**Saved entries**

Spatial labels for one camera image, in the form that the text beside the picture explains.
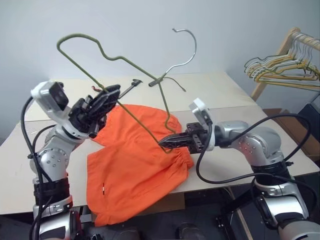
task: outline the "white table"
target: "white table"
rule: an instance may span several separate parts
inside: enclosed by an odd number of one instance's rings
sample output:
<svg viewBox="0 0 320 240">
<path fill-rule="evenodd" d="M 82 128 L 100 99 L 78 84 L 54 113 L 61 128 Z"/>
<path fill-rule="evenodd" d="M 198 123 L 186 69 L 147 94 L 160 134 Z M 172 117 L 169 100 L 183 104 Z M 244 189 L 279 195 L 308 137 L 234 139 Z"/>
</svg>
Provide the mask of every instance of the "white table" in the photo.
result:
<svg viewBox="0 0 320 240">
<path fill-rule="evenodd" d="M 133 77 L 123 78 L 127 80 L 129 86 Z M 122 99 L 123 103 L 143 104 L 144 94 L 149 95 L 148 91 L 156 95 L 150 95 L 150 101 L 144 105 L 163 108 L 160 94 L 157 87 L 145 87 L 150 81 L 147 78 L 136 77 L 144 80 L 144 84 L 133 89 Z M 175 115 L 183 127 L 186 123 L 196 122 L 196 118 L 189 111 L 188 105 L 196 97 L 200 97 L 210 108 L 212 116 L 216 122 L 229 120 L 242 120 L 253 124 L 264 118 L 266 115 L 256 105 L 256 103 L 245 94 L 245 92 L 225 73 L 217 72 L 212 74 L 184 74 L 175 76 L 180 84 L 187 90 L 181 91 L 171 80 L 163 82 L 164 93 L 167 97 L 169 109 Z M 92 83 L 90 81 L 77 81 L 79 84 L 74 91 L 68 84 L 74 85 L 74 80 L 63 80 L 65 91 L 73 104 L 78 98 L 83 97 L 89 92 Z M 46 115 L 42 114 L 39 106 L 33 105 L 27 114 L 26 129 L 31 138 L 42 128 L 54 124 Z M 274 121 L 268 121 L 264 126 L 275 129 L 282 140 L 282 151 L 284 155 L 289 154 L 297 145 L 286 134 L 286 132 Z M 37 149 L 42 146 L 46 134 L 42 134 L 38 140 Z M 86 205 L 87 189 L 87 155 L 101 149 L 101 146 L 91 140 L 86 140 L 79 146 L 70 157 L 69 172 L 70 193 L 73 196 L 75 206 Z M 28 149 L 21 133 L 21 126 L 17 124 L 8 139 L 0 147 L 2 165 L 0 168 L 1 196 L 0 214 L 29 212 L 34 205 L 32 178 L 35 176 L 29 167 L 27 159 Z M 194 162 L 198 154 L 192 155 Z M 292 157 L 294 165 L 289 168 L 292 175 L 303 175 L 318 172 L 319 168 L 304 155 L 300 150 Z M 200 171 L 207 179 L 224 180 L 251 173 L 252 170 L 244 156 L 234 149 L 220 149 L 216 147 L 213 151 L 207 152 L 201 162 Z M 197 175 L 195 167 L 190 169 L 188 179 L 177 187 L 173 193 L 195 191 L 209 188 L 219 188 L 249 183 L 250 179 L 242 179 L 228 184 L 213 185 L 201 181 Z"/>
</svg>

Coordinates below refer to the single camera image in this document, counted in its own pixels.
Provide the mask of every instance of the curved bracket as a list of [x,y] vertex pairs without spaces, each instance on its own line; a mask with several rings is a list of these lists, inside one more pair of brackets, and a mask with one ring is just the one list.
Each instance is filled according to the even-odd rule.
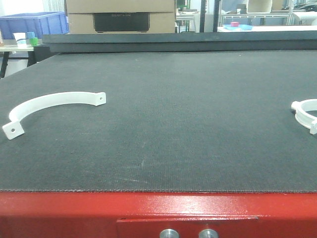
[[26,101],[16,106],[9,114],[10,123],[2,127],[7,138],[12,140],[22,134],[24,130],[20,121],[26,116],[37,112],[44,108],[64,104],[90,104],[99,106],[106,103],[106,93],[90,93],[90,92],[65,92],[55,93]]
[[317,134],[317,118],[307,113],[309,111],[317,111],[317,99],[309,99],[301,102],[295,101],[291,107],[296,112],[296,121],[310,129],[312,135]]

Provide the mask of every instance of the red table edge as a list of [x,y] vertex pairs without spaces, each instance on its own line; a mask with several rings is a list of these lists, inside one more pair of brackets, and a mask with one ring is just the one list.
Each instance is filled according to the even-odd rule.
[[0,217],[317,220],[317,193],[0,192]]

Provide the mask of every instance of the silver metal knob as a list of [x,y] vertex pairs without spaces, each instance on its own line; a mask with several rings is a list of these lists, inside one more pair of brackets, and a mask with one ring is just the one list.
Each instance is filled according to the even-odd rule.
[[179,234],[176,230],[166,229],[160,233],[159,238],[179,238]]
[[199,238],[218,238],[218,233],[214,230],[206,229],[199,233]]

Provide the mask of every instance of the white cup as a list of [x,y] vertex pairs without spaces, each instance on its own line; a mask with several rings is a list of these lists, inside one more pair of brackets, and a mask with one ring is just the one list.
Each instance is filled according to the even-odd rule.
[[24,32],[14,33],[14,38],[19,48],[26,48],[26,35]]

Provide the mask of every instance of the red panel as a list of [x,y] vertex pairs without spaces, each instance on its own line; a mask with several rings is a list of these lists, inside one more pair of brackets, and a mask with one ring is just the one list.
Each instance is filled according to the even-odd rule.
[[0,192],[1,238],[316,238],[317,193]]

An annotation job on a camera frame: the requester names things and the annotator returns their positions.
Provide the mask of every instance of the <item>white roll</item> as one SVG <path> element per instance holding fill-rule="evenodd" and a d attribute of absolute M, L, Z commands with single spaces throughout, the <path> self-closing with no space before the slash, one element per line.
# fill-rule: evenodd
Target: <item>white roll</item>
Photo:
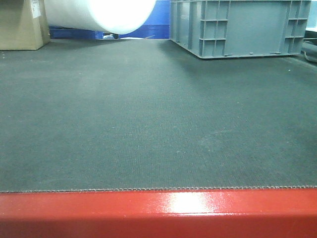
<path fill-rule="evenodd" d="M 49 25 L 127 34 L 150 16 L 156 0 L 45 0 Z"/>

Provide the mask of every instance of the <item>red metal frame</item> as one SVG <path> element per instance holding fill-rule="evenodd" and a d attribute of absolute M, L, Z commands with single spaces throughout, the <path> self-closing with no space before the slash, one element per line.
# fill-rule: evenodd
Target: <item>red metal frame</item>
<path fill-rule="evenodd" d="M 0 193 L 1 238 L 315 238 L 317 189 Z"/>

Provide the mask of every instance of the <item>brown cardboard box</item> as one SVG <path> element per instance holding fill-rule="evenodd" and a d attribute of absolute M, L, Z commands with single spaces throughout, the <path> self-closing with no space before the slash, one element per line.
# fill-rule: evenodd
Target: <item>brown cardboard box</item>
<path fill-rule="evenodd" d="M 0 50 L 37 50 L 49 41 L 44 0 L 0 0 Z"/>

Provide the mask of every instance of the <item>blue plastic crate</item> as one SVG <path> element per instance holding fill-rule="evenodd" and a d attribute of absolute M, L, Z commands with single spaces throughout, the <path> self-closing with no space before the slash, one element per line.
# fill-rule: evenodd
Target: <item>blue plastic crate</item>
<path fill-rule="evenodd" d="M 134 32 L 120 35 L 120 38 L 124 37 L 169 39 L 169 25 L 143 25 Z"/>
<path fill-rule="evenodd" d="M 157 0 L 155 7 L 144 25 L 169 25 L 170 0 Z"/>
<path fill-rule="evenodd" d="M 50 27 L 52 39 L 103 39 L 102 31 Z"/>

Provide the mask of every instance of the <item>gray carpet mat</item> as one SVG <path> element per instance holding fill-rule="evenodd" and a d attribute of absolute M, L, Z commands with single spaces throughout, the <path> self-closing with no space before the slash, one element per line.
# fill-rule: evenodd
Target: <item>gray carpet mat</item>
<path fill-rule="evenodd" d="M 0 54 L 0 191 L 317 186 L 317 67 L 168 40 Z"/>

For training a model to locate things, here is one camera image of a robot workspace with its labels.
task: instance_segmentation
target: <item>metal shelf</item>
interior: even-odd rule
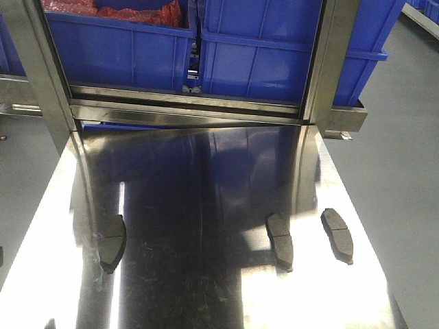
[[[403,13],[439,40],[439,25],[426,17],[421,11],[406,3],[403,8]]]

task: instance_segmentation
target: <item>stainless steel table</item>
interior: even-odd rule
[[[334,257],[334,208],[354,263]],[[289,219],[294,269],[265,220]],[[97,241],[123,215],[113,274]],[[316,127],[72,133],[0,292],[0,328],[406,328]]]

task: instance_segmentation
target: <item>blue plastic crate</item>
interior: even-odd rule
[[[334,104],[354,106],[386,52],[349,51]],[[277,101],[302,101],[311,45],[212,34],[202,30],[202,92]]]
[[[98,0],[97,4],[146,10],[169,2]],[[197,27],[194,0],[180,0],[180,7],[187,28],[59,12],[46,15],[68,80],[181,91]],[[4,73],[24,75],[2,18],[0,29]]]
[[[381,51],[405,0],[364,0],[350,49]],[[321,0],[199,0],[203,27],[210,33],[312,43]]]
[[[425,8],[425,0],[406,0],[406,2],[416,9],[424,9]]]
[[[425,3],[425,16],[439,24],[439,0],[427,0]]]

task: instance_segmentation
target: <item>stainless steel surface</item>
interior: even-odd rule
[[[351,141],[352,136],[348,132],[339,132],[338,130],[327,130],[324,132],[327,139],[338,139],[340,141]]]
[[[368,111],[362,106],[356,108],[333,106],[328,116],[326,130],[358,132],[367,116]]]
[[[23,115],[27,117],[42,117],[43,114],[38,106],[0,104],[0,114]]]
[[[351,266],[325,208],[351,231]],[[290,219],[292,273],[273,266],[273,212]],[[128,242],[107,275],[96,240],[116,214]],[[406,328],[316,127],[298,126],[75,133],[0,309],[1,328]]]
[[[59,153],[70,131],[69,86],[39,0],[3,0],[0,10]]]
[[[283,125],[297,125],[301,121],[288,117],[269,116],[270,113],[261,113],[251,110],[245,112],[227,112],[228,108],[210,110],[206,106],[200,108],[184,108],[182,104],[173,107],[172,103],[161,106],[143,105],[135,103],[115,103],[109,101],[95,101],[84,99],[72,99],[71,110],[73,117],[82,120],[119,121],[123,120],[153,120],[155,124],[171,125],[171,123],[184,122],[184,117],[192,118],[190,125],[199,122],[203,124],[206,119],[220,122],[218,119],[227,121],[249,121],[255,123],[271,123]],[[149,119],[146,114],[155,114]]]
[[[0,74],[0,102],[37,106],[34,91],[26,77]]]
[[[361,0],[323,1],[300,118],[322,134],[337,91]]]
[[[403,8],[403,13],[410,17],[414,22],[418,23],[426,31],[428,31],[432,36],[439,40],[439,25],[433,22],[431,19],[426,17],[422,12],[413,8],[411,5],[406,3]]]
[[[137,99],[150,101],[151,104],[179,103],[187,105],[202,105],[212,108],[230,108],[235,110],[257,110],[264,112],[277,112],[290,114],[296,117],[299,107],[287,102],[267,102],[260,99],[240,99],[238,97],[220,97],[203,94],[172,94],[169,90],[145,90],[129,87],[123,90],[121,87],[112,86],[77,86],[72,85],[73,97],[77,99],[93,99],[111,101],[111,99]]]
[[[0,75],[0,87],[4,88],[4,91],[0,88],[0,100],[14,104],[9,108],[8,114],[39,115],[36,107],[38,102],[25,77]],[[296,106],[281,103],[214,99],[208,95],[173,95],[92,86],[72,85],[71,90],[73,97],[76,97],[72,100],[72,115],[75,119],[81,120],[174,127],[230,127],[256,123],[303,124],[303,121],[295,119],[298,112]],[[367,110],[361,103],[355,108],[334,106],[329,113],[327,129],[357,132],[366,116]]]

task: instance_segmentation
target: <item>concrete floor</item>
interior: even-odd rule
[[[43,118],[0,116],[0,288],[59,156]]]
[[[401,17],[353,142],[327,146],[410,328],[439,328],[439,43]],[[0,286],[58,161],[45,123],[0,117]]]
[[[402,16],[361,95],[369,116],[329,153],[413,329],[439,328],[439,42]]]

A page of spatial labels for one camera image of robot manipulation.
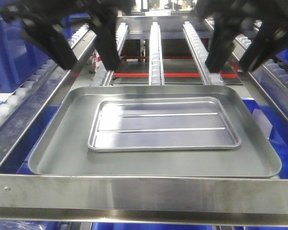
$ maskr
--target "metal tray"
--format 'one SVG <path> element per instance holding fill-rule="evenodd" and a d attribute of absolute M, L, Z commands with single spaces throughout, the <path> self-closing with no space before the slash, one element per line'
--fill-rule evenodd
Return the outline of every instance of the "metal tray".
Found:
<path fill-rule="evenodd" d="M 87 146 L 92 120 L 103 101 L 217 98 L 241 137 L 233 149 L 150 150 L 97 153 Z M 222 86 L 123 86 L 79 88 L 64 99 L 33 150 L 36 174 L 94 176 L 272 177 L 281 161 L 237 93 Z"/>
<path fill-rule="evenodd" d="M 217 98 L 103 101 L 88 147 L 94 151 L 213 150 L 241 144 Z"/>

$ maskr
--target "tray rim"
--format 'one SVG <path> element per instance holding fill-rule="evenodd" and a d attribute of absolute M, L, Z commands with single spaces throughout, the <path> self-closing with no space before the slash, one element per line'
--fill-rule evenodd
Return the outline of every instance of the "tray rim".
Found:
<path fill-rule="evenodd" d="M 105 88 L 111 88 L 110 92 L 105 91 Z M 47 134 L 53 130 L 57 129 L 59 125 L 56 124 L 57 117 L 64 116 L 70 105 L 73 103 L 73 101 L 82 96 L 93 96 L 93 95 L 107 95 L 107 96 L 118 96 L 118 95 L 147 95 L 148 93 L 151 95 L 173 95 L 174 98 L 176 97 L 177 93 L 173 94 L 173 91 L 179 91 L 178 94 L 180 95 L 195 95 L 195 94 L 220 94 L 227 98 L 232 98 L 233 101 L 237 104 L 240 113 L 243 112 L 243 115 L 247 118 L 253 120 L 252 125 L 254 128 L 257 129 L 256 136 L 264 136 L 262 130 L 260 129 L 259 125 L 254 121 L 252 114 L 250 113 L 249 109 L 247 108 L 246 104 L 243 102 L 242 98 L 238 95 L 238 93 L 227 86 L 205 86 L 205 85 L 166 85 L 166 86 L 119 86 L 119 87 L 80 87 L 77 89 L 74 89 L 68 93 L 68 95 L 63 99 L 62 103 L 60 104 L 59 109 L 57 110 L 56 114 L 53 116 L 52 120 L 49 122 L 47 128 L 39 138 L 39 140 L 36 142 L 35 146 L 32 148 L 30 157 L 28 159 L 28 167 L 29 169 L 37 175 L 45 175 L 45 176 L 58 176 L 58 177 L 64 177 L 64 176 L 71 176 L 71 177 L 77 177 L 77 176 L 85 176 L 85 177 L 116 177 L 115 175 L 96 175 L 96 174 L 61 174 L 61 173 L 49 173 L 49 172 L 39 172 L 39 164 L 41 162 L 42 157 L 44 154 L 37 154 L 37 151 L 44 152 L 45 149 L 42 148 L 42 144 L 44 142 L 45 137 Z M 188 178 L 219 178 L 222 180 L 222 178 L 238 178 L 242 180 L 249 180 L 249 179 L 269 179 L 279 174 L 279 172 L 282 169 L 282 161 L 275 151 L 275 149 L 272 147 L 271 143 L 265 139 L 264 145 L 270 149 L 270 156 L 272 159 L 269 161 L 270 167 L 272 168 L 271 172 L 266 175 L 244 175 L 244 176 L 190 176 Z M 128 177 L 128 178 L 139 178 L 139 177 L 145 177 L 145 178 L 159 178 L 163 176 L 159 175 L 120 175 L 118 177 Z M 177 178 L 180 176 L 166 176 L 168 178 Z"/>
<path fill-rule="evenodd" d="M 233 141 L 235 141 L 234 144 L 232 145 L 227 145 L 227 146 L 210 146 L 210 147 L 203 147 L 203 146 L 187 146 L 187 147 L 167 147 L 167 146 L 155 146 L 155 147 L 119 147 L 119 148 L 96 148 L 94 147 L 94 142 L 96 140 L 96 136 L 94 130 L 96 128 L 98 128 L 97 123 L 99 120 L 99 117 L 101 115 L 101 108 L 104 105 L 107 105 L 109 103 L 115 103 L 115 102 L 126 102 L 126 103 L 122 103 L 120 105 L 129 105 L 129 104 L 161 104 L 161 102 L 158 103 L 149 103 L 149 101 L 155 101 L 155 100 L 191 100 L 191 99 L 210 99 L 210 101 L 207 102 L 213 102 L 214 104 L 217 105 L 217 108 L 219 110 L 222 111 L 222 114 L 220 114 L 220 117 L 224 123 L 224 125 L 226 126 L 226 128 L 228 128 L 229 131 L 229 135 L 232 137 Z M 128 103 L 128 102 L 132 102 L 132 101 L 147 101 L 144 103 Z M 166 104 L 181 104 L 181 103 L 197 103 L 197 102 L 167 102 Z M 116 99 L 116 100 L 104 100 L 101 101 L 98 106 L 96 107 L 96 111 L 95 111 L 95 115 L 94 115 L 94 119 L 92 122 L 92 126 L 90 129 L 90 135 L 87 141 L 87 146 L 96 153 L 109 153 L 109 152 L 122 152 L 122 151 L 150 151 L 150 150 L 154 150 L 154 151 L 163 151 L 163 150 L 231 150 L 231 149 L 235 149 L 238 148 L 240 145 L 242 144 L 242 139 L 241 136 L 238 134 L 238 132 L 236 131 L 235 127 L 232 125 L 232 121 L 230 119 L 230 117 L 228 116 L 228 114 L 226 113 L 222 103 L 220 102 L 219 99 L 213 97 L 213 96 L 199 96 L 199 97 L 179 97 L 179 98 L 137 98 L 137 99 Z"/>

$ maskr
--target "large metal tray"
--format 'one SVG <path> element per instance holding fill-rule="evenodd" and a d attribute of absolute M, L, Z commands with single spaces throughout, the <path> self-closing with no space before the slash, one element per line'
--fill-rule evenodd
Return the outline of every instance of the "large metal tray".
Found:
<path fill-rule="evenodd" d="M 155 98 L 217 98 L 241 145 L 218 150 L 165 150 L 97 153 L 87 140 L 103 101 Z M 222 86 L 124 86 L 80 88 L 69 93 L 33 150 L 36 174 L 95 176 L 272 177 L 281 161 L 237 93 Z"/>
<path fill-rule="evenodd" d="M 88 147 L 94 151 L 232 149 L 241 139 L 214 97 L 103 101 Z"/>

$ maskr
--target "red bar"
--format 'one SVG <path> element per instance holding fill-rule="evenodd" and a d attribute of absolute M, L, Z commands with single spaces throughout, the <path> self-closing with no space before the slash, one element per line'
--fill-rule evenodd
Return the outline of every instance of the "red bar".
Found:
<path fill-rule="evenodd" d="M 223 78 L 238 78 L 234 73 L 222 73 Z M 115 78 L 148 78 L 148 73 L 114 73 Z M 165 73 L 166 78 L 198 78 L 199 73 Z"/>
<path fill-rule="evenodd" d="M 148 56 L 124 56 L 123 59 L 149 59 Z M 163 59 L 193 59 L 192 56 L 164 56 Z"/>

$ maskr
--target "metal rail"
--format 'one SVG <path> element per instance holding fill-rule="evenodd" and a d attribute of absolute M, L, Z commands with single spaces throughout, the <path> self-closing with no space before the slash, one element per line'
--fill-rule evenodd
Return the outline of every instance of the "metal rail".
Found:
<path fill-rule="evenodd" d="M 149 56 L 149 85 L 164 85 L 161 32 L 158 23 L 151 26 Z"/>
<path fill-rule="evenodd" d="M 73 51 L 78 58 L 73 70 L 66 71 L 56 66 L 45 78 L 44 83 L 37 87 L 33 93 L 23 102 L 20 108 L 14 112 L 13 116 L 4 124 L 0 130 L 0 166 L 12 153 L 26 131 L 38 117 L 41 111 L 51 101 L 54 96 L 61 94 L 64 98 L 68 91 L 62 87 L 66 82 L 71 86 L 71 82 L 80 74 L 80 70 L 94 50 L 93 41 L 95 34 L 92 31 L 86 33 L 83 38 L 74 46 Z"/>
<path fill-rule="evenodd" d="M 201 79 L 204 85 L 225 85 L 222 76 L 216 73 L 210 73 L 205 65 L 208 52 L 204 47 L 197 32 L 190 22 L 185 22 L 183 25 L 183 32 L 190 48 L 193 59 L 201 74 Z"/>
<path fill-rule="evenodd" d="M 288 226 L 288 180 L 0 175 L 0 219 Z"/>
<path fill-rule="evenodd" d="M 121 23 L 116 32 L 116 43 L 119 55 L 121 54 L 126 37 L 128 35 L 128 26 L 126 23 Z M 100 65 L 95 74 L 91 86 L 109 86 L 113 78 L 114 71 L 106 70 L 103 64 Z"/>

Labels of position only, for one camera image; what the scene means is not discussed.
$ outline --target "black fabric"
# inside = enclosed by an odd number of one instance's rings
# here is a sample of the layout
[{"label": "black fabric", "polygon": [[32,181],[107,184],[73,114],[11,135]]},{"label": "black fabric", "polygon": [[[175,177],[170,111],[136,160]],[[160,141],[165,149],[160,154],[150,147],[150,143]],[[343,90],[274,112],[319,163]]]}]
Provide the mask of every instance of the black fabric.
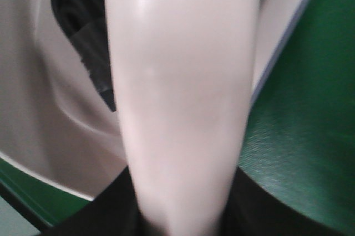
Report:
[{"label": "black fabric", "polygon": [[143,236],[132,181],[126,168],[97,198],[41,236]]},{"label": "black fabric", "polygon": [[51,0],[51,3],[59,26],[81,56],[97,92],[115,111],[104,0]]},{"label": "black fabric", "polygon": [[[144,220],[126,168],[94,201],[41,236],[144,236]],[[338,236],[295,212],[260,188],[238,168],[221,236]]]}]

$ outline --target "white plastic handle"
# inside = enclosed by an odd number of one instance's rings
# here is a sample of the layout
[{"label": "white plastic handle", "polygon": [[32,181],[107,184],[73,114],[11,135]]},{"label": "white plastic handle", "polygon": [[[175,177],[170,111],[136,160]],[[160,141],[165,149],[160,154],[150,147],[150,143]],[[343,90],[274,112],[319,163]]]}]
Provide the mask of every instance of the white plastic handle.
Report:
[{"label": "white plastic handle", "polygon": [[144,217],[216,235],[250,108],[258,0],[106,0],[114,92]]}]

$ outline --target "green surface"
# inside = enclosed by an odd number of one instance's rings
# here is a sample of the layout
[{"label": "green surface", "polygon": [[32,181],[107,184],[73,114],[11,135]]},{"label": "green surface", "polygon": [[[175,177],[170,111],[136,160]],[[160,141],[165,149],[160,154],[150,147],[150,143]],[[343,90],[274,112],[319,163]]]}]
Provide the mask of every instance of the green surface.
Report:
[{"label": "green surface", "polygon": [[1,197],[0,217],[0,235],[29,236],[39,232]]},{"label": "green surface", "polygon": [[355,235],[355,0],[311,0],[248,121],[241,168]]},{"label": "green surface", "polygon": [[88,203],[23,173],[2,159],[0,181],[49,226],[66,219]]}]

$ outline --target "black cable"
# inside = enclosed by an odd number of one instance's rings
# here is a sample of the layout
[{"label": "black cable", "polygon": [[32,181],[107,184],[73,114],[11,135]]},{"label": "black cable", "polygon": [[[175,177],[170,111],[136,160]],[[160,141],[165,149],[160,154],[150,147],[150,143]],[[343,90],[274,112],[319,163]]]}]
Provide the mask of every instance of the black cable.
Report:
[{"label": "black cable", "polygon": [[104,0],[51,0],[51,4],[59,26],[81,56],[97,92],[115,111]]}]

**Exercise directions**
Copy, from the lines above, each one that holds "just".

**Completed task**
Provide the mask of every instance of the curved bracket as a list of [x,y] vertex pairs without spaces, each instance on its own line; a mask with several rings is a list of these lists, inside one more pair of brackets, and a mask with one ring is just the one list.
Provide the mask of every instance of the red table edge as a list of [x,y] vertex pairs without spaces, each instance on its own line; a mask with several rings is a list of these lists, inside one more pair of brackets, and a mask with one ring is just the one list.
Provide the mask of every instance of the silver metal knob as a list of [x,y] vertex pairs without spaces, each instance on its own line; a mask with several rings is a list of these lists, inside one more pair of brackets, and a mask with one ring is just the one list.
Provide the mask of every instance of the white cup as a list of [x,y] vertex pairs without spaces, each instance on its own line; a mask with several rings is a list of these lists, inside one more pair of brackets, and a mask with one ring is just the one list.
Provide the mask of every instance of the red panel as a list of [x,y] vertex pairs without spaces, each instance on its own line; a mask with several rings is a list of these lists, inside one more pair of brackets, and a mask with one ring is just the one list.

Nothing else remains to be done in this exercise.